=== TASK MATERIAL ===

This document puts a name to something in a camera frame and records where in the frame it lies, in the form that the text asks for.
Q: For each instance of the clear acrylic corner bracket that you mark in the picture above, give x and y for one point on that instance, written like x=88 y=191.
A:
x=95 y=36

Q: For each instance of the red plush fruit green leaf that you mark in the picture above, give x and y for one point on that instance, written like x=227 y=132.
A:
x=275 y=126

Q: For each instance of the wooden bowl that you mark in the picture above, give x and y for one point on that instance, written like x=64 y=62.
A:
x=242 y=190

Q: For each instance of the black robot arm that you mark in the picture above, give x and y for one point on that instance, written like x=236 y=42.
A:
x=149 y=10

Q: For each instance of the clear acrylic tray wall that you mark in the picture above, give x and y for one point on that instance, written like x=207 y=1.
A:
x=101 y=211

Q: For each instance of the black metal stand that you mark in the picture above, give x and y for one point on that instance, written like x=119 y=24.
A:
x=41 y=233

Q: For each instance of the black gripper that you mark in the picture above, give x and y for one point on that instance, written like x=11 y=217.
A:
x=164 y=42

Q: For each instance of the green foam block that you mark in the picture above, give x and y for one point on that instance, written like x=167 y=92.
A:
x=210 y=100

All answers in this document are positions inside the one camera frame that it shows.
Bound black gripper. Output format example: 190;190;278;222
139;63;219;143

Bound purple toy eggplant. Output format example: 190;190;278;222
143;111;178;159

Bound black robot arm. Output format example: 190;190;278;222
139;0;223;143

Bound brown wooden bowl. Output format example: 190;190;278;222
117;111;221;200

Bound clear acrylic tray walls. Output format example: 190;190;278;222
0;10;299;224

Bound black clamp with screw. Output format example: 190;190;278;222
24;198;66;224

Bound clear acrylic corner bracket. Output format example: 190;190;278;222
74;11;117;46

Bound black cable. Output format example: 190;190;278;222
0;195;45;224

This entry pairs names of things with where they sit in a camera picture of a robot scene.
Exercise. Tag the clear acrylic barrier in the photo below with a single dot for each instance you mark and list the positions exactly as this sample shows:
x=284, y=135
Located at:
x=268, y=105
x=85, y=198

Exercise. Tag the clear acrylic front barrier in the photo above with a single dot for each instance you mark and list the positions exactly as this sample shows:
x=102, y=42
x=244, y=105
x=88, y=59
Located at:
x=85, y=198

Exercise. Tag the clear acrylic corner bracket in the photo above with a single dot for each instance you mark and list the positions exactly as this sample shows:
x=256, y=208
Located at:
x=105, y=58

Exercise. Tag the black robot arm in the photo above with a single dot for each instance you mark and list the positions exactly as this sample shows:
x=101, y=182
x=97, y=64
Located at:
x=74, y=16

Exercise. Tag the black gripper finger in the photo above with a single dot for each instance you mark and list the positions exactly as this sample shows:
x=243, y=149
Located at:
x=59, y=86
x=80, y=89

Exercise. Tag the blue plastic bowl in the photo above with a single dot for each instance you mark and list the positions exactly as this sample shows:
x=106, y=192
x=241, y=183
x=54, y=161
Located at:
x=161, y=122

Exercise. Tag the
---
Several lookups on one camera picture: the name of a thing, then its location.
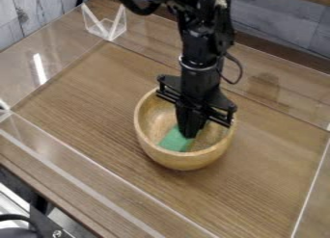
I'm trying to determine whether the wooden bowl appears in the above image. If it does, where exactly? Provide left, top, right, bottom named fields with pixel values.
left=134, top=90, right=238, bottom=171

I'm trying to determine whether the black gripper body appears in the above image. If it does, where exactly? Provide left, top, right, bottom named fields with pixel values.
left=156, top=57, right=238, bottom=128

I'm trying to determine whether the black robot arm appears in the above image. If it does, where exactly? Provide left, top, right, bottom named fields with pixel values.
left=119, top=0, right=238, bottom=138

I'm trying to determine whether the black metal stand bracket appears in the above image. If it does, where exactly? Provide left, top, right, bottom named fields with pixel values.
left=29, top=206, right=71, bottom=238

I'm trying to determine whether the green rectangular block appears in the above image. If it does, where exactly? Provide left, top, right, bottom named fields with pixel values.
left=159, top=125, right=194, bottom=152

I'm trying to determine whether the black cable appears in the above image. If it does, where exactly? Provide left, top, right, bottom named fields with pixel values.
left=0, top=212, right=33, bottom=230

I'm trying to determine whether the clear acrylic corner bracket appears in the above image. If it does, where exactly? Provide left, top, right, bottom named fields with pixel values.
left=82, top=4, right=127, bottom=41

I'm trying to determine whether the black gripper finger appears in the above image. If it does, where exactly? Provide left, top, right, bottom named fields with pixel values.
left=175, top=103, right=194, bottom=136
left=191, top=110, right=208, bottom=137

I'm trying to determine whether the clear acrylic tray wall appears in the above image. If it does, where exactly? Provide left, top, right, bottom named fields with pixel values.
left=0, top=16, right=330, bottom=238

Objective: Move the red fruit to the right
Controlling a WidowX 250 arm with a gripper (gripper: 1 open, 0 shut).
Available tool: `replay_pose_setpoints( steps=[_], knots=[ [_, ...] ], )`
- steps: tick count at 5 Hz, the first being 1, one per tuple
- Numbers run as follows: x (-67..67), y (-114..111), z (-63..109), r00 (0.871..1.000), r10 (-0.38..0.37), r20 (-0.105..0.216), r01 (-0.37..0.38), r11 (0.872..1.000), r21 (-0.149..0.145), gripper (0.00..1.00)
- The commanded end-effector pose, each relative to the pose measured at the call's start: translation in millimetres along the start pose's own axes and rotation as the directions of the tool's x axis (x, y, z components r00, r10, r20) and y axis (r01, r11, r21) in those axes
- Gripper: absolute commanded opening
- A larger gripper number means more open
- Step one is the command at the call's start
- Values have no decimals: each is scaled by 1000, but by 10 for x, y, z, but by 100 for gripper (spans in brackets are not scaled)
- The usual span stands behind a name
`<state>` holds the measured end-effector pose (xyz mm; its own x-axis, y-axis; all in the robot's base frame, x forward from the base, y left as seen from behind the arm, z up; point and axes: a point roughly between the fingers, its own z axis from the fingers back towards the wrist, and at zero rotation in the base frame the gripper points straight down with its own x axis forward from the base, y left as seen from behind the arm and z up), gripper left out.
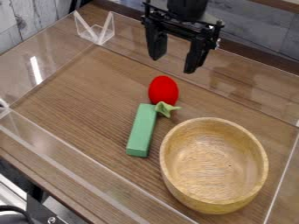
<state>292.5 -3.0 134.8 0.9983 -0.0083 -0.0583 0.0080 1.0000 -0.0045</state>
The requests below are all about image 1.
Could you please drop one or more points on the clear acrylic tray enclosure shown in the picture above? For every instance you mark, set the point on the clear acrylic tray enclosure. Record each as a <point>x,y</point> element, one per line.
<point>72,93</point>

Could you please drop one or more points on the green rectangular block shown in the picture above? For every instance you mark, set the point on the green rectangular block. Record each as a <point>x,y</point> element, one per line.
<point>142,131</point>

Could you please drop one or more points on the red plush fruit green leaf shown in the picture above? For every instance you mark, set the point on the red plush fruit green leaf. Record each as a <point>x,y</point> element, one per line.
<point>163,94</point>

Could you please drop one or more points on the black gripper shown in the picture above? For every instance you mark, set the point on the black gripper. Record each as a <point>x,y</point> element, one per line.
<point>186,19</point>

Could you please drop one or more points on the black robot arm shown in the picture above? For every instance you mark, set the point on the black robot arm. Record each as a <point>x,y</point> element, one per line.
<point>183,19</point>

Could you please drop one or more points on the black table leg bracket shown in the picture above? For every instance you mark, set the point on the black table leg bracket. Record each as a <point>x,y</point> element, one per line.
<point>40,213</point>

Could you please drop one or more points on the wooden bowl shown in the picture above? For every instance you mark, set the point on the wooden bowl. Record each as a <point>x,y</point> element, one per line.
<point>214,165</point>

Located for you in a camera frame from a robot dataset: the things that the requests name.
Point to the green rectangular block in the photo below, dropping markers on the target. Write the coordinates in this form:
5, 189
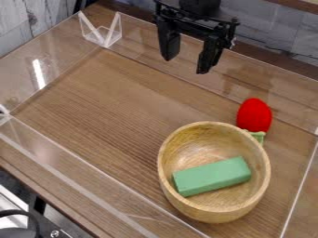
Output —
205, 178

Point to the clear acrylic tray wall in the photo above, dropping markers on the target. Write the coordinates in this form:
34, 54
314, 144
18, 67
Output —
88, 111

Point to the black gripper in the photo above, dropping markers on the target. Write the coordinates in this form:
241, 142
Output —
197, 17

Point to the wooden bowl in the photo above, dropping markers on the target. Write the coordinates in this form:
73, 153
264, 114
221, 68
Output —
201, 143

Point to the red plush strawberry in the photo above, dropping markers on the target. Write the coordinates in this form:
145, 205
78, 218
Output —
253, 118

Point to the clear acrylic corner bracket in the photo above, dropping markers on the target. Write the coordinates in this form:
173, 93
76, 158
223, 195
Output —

=== WORK ITEM ===
Please report how many lines in the records above contain the word "behind", and give nothing but the number.

=== EXERCISE OUTPUT ===
2